A40/opencl/DCT4/1D/double n=8618,9290 timeout

pyvkfft-test --systematic --backend pyopencl --gpu a40 --max-nb-tests 0 --serial --ndim 1 --range 8614 8620 --dct 4 --bluestein --double --norm 1 --range-mb 0 4100 OK pyvkfft-test --systematic --backend pyopencl --gpu a40 --max-nb-tests 0 --serial --ndim 1 --range 9285 9295 --dct 4 --bluestein --double --norm 1 --range-mb 0 4100 OK

Bottom line

Regarding the segmentation faults - not much can be done except re-testing with another toolkit. The A100 segfault at n=641 with LUT but not without is interesting, but again a segfault - not much we can do.

The accuracy issues on DCT1/2D/double n=2901,3191 (seems identical on the H100, the A100 has still 3 tests to go to reach that one) can probably be investigated ?

Sep 29 '24 09:09 vincefn

Wow, thank you so much for this report! I will investigate the failures today. The segmentation faults should be reproducible and fixable. Regarding the timeouts, I am not sure what can cause them.

I will also need to tweak the parameters for Apple Silicon performance a little bit, but now it is possible to make the next-level kernel configurator.
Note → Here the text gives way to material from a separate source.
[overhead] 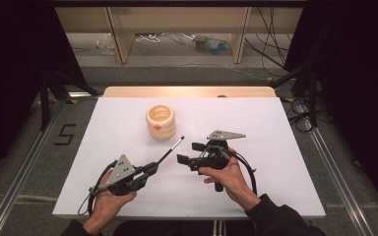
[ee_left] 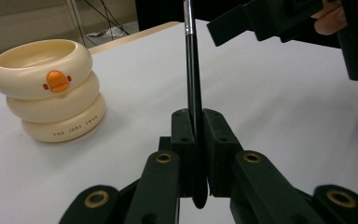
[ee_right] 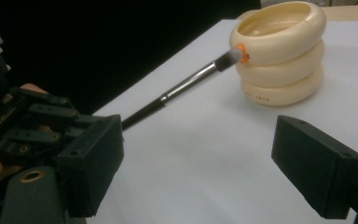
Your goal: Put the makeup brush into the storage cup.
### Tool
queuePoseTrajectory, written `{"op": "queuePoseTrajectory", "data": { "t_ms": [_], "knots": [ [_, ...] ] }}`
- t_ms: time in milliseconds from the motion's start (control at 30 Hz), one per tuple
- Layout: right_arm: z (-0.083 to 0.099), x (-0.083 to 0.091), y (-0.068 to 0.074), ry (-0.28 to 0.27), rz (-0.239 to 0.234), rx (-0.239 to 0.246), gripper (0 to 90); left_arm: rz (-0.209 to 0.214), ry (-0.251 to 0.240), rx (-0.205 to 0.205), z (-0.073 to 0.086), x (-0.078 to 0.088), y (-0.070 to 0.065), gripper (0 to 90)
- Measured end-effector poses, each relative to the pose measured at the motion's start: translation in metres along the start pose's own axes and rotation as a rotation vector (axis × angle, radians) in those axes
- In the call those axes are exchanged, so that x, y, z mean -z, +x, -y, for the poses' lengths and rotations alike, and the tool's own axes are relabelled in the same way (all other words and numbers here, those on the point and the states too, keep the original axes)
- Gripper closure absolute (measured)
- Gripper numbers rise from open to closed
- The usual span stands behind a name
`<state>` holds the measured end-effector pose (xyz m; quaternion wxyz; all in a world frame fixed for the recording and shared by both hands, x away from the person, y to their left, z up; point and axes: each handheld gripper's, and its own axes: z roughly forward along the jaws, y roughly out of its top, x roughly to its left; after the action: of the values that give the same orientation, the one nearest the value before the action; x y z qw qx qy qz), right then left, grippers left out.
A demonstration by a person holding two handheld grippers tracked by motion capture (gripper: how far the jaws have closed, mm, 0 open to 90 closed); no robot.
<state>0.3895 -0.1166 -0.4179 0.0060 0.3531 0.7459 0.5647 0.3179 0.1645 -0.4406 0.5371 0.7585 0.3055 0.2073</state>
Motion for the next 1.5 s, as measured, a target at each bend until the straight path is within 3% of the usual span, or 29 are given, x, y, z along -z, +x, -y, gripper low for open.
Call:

It can work like this: the user specifies the actual decomposition of the number, for example, 5152=141523. Then the user specifies the minimal number of registers per thread. It can be any number, but it makes sense that it is not lower than the smallest divisor in decomposition. For example, if we choose 14 VkFFT will generate code for 345 threads doing radix-14, then 322/345 will do radix-15, then 210/345 will do radix-23 (max registers per thread is 23). If we choose 23 VkFFT will generate a code for 210 threads doing radix-23, then 173/210 will do 2x radix-14 (and thread 173 will do only one), then 161 threads will do 2x radix-15 (max registers per thread in this case is 30). It gets a bit more tricky when combining this with Rader transform, but the general idea should be clear. In the last update I tried to come up with a general idea on how to split numbers in the best way possible for a particular GPU, but it is a really hard multi-parameter task, depending on the total number of divisors, max number of registers used, ratio between max and min number of registers, number of warps active, number of FFTs done per one SM. This can also be a foundation for code inlining in user kernels.

Sep 29 '24 13:09 DTolm

Wow, thank you so much for this report! I will investigate the failures today. The segmentation faults should be reproducible and fixable. Regarding the timeouts, I am not sure what can cause them.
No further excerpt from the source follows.